Strona:PL Stefan Żeromski - Popioły 01.djvu/235

Ta strona została uwierzytelniona.

jak gdyby czekała... Nikt nie nadchodził. Prześliczna niewiarogodnie urocza, nie śmiała się już. Rysy jej zmieniły się do niepoznania. Twarz przybrała wyraz chłodu i powagi, ale nie wyuczony, nie chwilowy, och, nie! Rafał uczuł się tym wyrazem zmiażdżony, zabity na duszy. Uczuł tę instynktową dumę, wyniosłe, obojętne spojrzenie i, co najgorsza, ów grzeczny, łaskawy, pański uśmiech, gdy zwolna odwróciła się i wyszła do sąsiedniego pokoju, zamykając drzwi za sobą. Przepłynął przed nim widok ślicznej szyi i ramion zlekka odkrytych, wzniesionej głowy, na której każdy włos był nicią lśniącego złota.

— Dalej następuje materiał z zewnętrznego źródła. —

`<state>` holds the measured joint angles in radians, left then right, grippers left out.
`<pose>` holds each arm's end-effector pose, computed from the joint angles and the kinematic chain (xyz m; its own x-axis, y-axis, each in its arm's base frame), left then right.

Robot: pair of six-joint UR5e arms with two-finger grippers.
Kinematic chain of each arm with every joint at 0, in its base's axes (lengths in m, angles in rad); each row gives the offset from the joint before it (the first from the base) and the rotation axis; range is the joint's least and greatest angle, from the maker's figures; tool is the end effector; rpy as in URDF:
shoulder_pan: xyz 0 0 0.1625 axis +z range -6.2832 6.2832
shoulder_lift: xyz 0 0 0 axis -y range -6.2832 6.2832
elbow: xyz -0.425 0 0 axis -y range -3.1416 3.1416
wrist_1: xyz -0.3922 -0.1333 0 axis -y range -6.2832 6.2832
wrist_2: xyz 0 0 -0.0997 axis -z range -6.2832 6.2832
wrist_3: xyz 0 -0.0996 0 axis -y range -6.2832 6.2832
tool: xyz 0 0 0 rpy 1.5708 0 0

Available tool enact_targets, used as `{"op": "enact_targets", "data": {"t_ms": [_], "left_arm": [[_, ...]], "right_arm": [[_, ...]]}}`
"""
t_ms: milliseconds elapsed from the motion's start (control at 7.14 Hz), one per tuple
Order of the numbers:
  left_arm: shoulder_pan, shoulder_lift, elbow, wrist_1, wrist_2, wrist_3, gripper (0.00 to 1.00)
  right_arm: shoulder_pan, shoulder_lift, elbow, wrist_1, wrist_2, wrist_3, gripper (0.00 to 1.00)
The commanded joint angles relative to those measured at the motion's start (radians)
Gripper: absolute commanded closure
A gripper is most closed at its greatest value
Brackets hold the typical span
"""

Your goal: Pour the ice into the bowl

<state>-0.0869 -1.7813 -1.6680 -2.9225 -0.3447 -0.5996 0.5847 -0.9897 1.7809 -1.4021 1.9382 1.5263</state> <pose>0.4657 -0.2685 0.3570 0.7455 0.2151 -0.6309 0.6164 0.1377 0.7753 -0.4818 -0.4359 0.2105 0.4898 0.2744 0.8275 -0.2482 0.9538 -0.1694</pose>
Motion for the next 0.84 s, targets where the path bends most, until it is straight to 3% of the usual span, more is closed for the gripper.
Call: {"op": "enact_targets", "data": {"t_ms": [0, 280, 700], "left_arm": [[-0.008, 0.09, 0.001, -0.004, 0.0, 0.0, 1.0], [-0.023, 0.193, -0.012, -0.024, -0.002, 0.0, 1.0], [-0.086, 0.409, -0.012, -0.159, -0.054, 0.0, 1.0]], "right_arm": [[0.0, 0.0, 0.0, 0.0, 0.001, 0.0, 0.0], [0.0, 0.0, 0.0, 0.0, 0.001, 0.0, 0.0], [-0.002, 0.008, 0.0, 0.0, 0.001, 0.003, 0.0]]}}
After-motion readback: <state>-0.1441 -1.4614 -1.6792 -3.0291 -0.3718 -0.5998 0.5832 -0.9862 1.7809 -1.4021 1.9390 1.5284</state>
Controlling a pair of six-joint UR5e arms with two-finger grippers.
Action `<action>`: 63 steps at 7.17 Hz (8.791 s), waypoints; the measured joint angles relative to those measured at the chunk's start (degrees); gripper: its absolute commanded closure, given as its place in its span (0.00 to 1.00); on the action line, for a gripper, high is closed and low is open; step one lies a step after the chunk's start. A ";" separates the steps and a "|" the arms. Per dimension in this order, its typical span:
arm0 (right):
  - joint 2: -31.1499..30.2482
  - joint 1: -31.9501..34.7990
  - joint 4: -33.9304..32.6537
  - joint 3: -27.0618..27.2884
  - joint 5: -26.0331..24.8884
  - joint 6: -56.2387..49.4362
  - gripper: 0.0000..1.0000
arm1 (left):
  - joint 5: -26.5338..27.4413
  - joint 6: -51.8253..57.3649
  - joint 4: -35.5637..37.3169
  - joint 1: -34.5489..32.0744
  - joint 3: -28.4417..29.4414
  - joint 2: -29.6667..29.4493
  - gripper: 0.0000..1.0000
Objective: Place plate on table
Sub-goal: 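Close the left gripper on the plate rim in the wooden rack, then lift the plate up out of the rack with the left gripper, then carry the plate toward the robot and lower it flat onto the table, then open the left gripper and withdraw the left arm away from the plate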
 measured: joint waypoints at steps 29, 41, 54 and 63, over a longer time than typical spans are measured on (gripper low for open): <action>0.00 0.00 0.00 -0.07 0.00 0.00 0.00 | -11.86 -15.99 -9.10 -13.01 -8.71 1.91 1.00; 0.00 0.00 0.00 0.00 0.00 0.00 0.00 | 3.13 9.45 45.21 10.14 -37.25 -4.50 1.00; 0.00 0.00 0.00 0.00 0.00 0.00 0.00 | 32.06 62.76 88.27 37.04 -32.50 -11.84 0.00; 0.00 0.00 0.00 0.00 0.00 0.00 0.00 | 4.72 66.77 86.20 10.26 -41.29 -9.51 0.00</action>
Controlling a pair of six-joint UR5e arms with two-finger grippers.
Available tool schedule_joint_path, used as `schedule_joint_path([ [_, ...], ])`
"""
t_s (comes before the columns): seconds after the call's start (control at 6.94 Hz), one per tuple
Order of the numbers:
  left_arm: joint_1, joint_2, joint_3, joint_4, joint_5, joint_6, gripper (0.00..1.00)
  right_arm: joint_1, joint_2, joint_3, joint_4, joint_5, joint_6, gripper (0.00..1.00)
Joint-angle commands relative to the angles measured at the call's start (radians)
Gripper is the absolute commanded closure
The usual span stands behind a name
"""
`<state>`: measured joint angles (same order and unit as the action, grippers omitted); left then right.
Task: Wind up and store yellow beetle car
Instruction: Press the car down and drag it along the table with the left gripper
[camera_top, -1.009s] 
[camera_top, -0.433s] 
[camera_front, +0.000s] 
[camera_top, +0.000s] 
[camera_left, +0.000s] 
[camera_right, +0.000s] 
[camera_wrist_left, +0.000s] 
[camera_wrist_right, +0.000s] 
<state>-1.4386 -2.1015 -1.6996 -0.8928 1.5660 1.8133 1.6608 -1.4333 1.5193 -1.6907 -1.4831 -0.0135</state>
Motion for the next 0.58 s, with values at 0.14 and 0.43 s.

Wówczas przez chwilę czuł coś bardziej jeszcze, niż ów śmiech, cudzego, nieprzełamanego, wrogiego w swych piersiach. Skoczyć ku niej, chwycić rękoma to królewskie, miękkie złoto. Rzucić ją przed siebie na kolana...
Stał obok swego fotela, jak na płytach rozpalonego żelaza. Wyszedłby był, wyleciał stamtąd bez czapki, jak wówczas ze szkół, ale na myśl, że może się jeszcze spotkać z tą panną, że jeszcze raz, w taki sam sposób, może jej osobą swoją przerwać śmiech, zepsuć chwilę radości, nie mógł się ruszyć z miejsca. Spojrzał na swe buty, na rękawy kubraka i znowu usłyszał w sobie wybuch, dźwigający się z samego dna. Stał tak długo, wpychając sobie ohydną wzgardę w piersi, gdy wtem drzwi boczne uchyliły się. Stał w nich książę Gintułt. Na ustach miał półuśmiech taki sam, jak siostra. Ruchem grzecznym, ale przewidującym chwile dużej nudy, wezwał Rafała do pokoju, z którego wyszedł przed chwilą, i wskazał mu miejsce. Sam chodził chwilę tam i sam.